Say for example that for some reason (perhaps having a sponsor that manufactures fire extinguishers) that a news outlet published nothing but reports of fires from all around the world. A person watching might understandably come to think that what is really happening is that everything is about to go up in flames. Unfortunately, this is exactly why attending to the news of events that actually happened doesn't ensure anyone a balanced idea of what is actually happening. A balanced idea of what is actually happening depends to a large extent on their being a balanced selection of reported events. Please hear what I am saying: THE IDEA THAT THE NEWS IS WHAT IS ACTUALLY HAPPENING IS AT BEST GROSSLY INACCURATE. That this is so is NOT BECAUSE THE NEWS IS "FAKE" (although it certainly can be.) It is so because bringing a balanced product to the audience is at variance with the goal of maximizing ratings and often enough with the goal of satisfying sponsors as well.

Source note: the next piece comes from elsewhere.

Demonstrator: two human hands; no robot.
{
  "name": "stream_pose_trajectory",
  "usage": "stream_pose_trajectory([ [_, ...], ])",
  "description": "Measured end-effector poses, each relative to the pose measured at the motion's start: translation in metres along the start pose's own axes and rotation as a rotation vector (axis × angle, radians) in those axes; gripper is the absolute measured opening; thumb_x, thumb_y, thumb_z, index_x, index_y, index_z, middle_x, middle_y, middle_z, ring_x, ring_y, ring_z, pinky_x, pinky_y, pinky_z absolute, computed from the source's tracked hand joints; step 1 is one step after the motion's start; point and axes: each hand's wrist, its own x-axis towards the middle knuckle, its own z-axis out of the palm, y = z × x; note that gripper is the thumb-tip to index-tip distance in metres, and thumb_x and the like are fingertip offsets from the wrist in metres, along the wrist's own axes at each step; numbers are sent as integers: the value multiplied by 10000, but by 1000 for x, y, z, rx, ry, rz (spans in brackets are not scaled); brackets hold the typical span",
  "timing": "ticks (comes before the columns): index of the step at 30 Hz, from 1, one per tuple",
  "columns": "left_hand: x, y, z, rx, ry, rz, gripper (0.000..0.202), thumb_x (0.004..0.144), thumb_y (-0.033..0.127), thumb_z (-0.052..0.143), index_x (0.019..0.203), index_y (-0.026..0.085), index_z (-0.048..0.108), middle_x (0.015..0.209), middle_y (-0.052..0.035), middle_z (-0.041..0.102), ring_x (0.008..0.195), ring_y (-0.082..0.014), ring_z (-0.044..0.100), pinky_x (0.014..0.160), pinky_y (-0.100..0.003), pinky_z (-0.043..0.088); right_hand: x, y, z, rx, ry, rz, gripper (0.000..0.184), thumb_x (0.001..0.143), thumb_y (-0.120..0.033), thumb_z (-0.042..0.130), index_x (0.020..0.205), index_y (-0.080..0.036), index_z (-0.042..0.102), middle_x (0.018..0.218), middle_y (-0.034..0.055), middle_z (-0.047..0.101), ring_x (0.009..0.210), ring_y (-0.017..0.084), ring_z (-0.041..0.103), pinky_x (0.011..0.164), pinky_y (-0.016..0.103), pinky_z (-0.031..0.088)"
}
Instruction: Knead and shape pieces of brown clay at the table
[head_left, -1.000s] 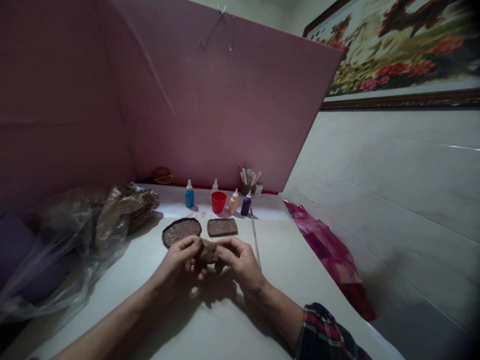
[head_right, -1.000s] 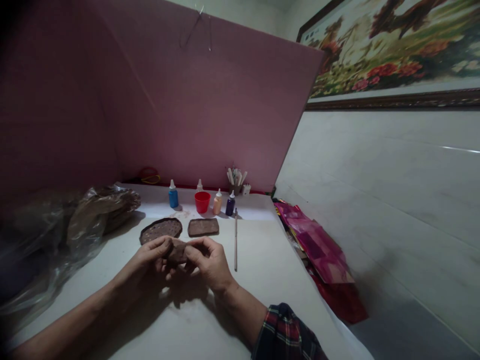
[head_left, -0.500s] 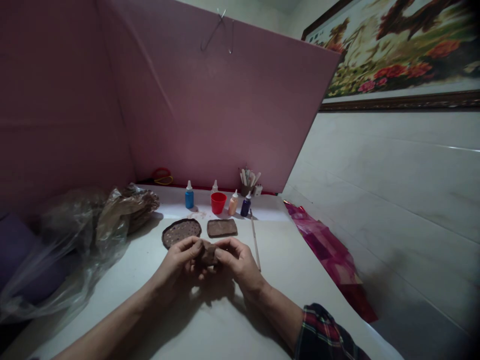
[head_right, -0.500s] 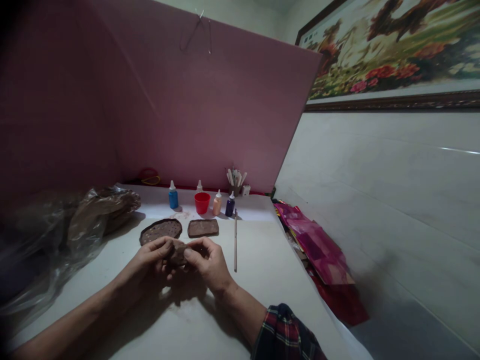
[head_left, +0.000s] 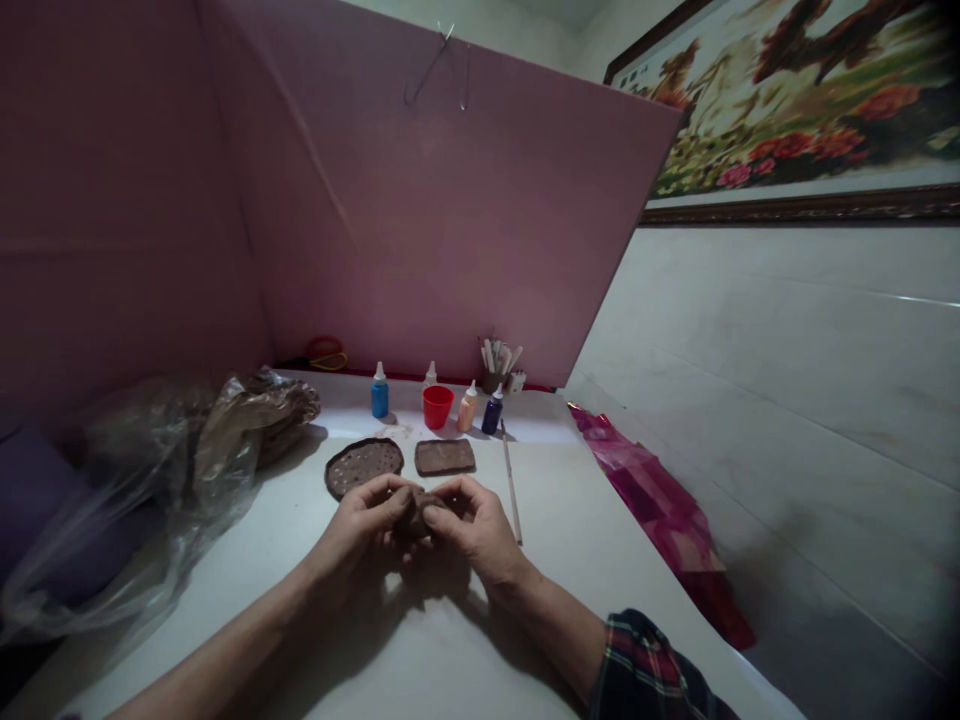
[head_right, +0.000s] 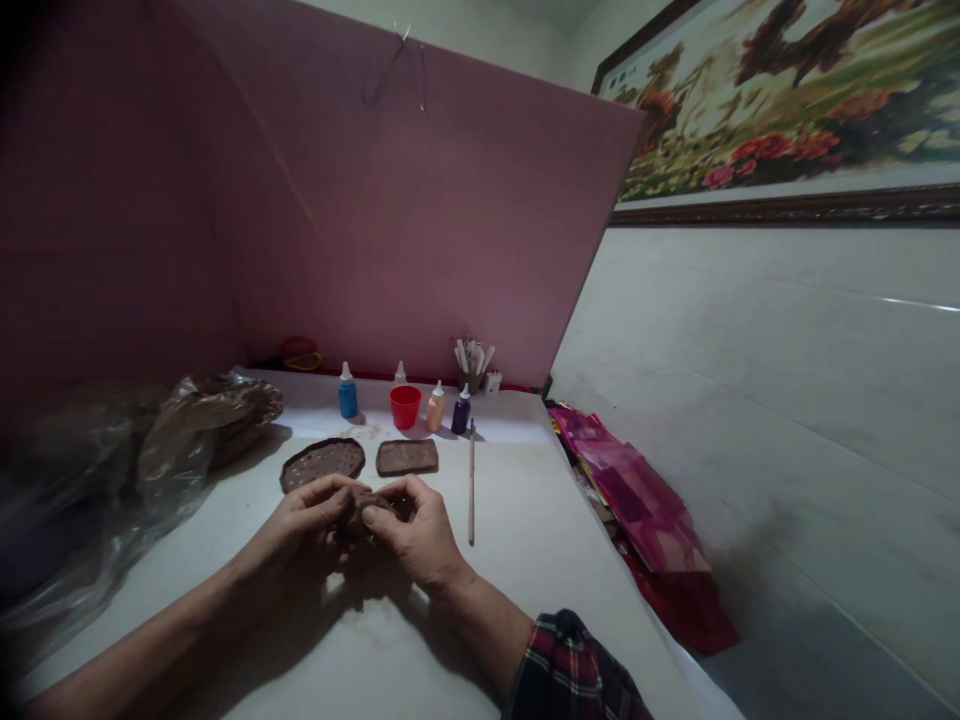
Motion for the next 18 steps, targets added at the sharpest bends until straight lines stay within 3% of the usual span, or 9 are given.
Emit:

In addition to biasing the news as a professional product, this also gives the audience a biased idea of what constitutes an interesting item to share. This leads to biased expectations. It so often causes people to post preferentially on social media items that are dark and foreboding in tone. Over the years I have been using social media (mainly Facebook,) I have taken and have seen more than a few friends take what all of us described as a needed “break” from it all…All the negativity, the sounding of alarms, the doom-posting, and the personal attacks, often from strangers, that intrude on our sharing ideas on pages we have liked. What starts out as one person’s reasonable sharing can morph into a morass of nasty comebacks and personal criticism/derision. It’s a good choice when, exhausted from the incessant risk of being attacked for sharing an honest opinion, people take a break. It certainly is superior to sinking into desperation and thence into depression and then becoming suicidal; we’ve all heard those stories. It would be far better if we’d quit trying to scare one another to death using social media, or to “win” where in reality there is no prize, there’s not even a contest going on, not really. It is so easy to get hooked into feeling and acting as if there is something important to achieve here, some goal to reach. I always respect it when people sign off for a while. I hope it helps people regain their footing.

I have no solution, no way to stop this comes easily to my mind. I do believe being aware of this normative bias in our expectations can be quite useful in maintaining personal emotional balance in one's world view. So, I'm just going to point it out. This is me doing that.

Some Reassuring Ideas

Bear with me here if I'm misinterpreting available statistics from the WHO. It seems the annual worldwide crude death rate when I was coming of age was a bit above 17 deaths/1000 population. The projected figure for this year is a bit above 7 deaths/1000 population. It seems I've survived worse times than these. So have you BTW; the graph slopes fairly consistently downward over increasing years, reflecting an overall reduction in the chance one will die in any particular year from past to present. Now I am ABSOLUTELY NOT saying don't shelter in place, or to just go ahead and skip anything advised by reliable medical sources. NOT AT ALL. I'm just saying that with the technological advances in social media it's become really easy to fall into doomsurfing and come out with the wrong idea.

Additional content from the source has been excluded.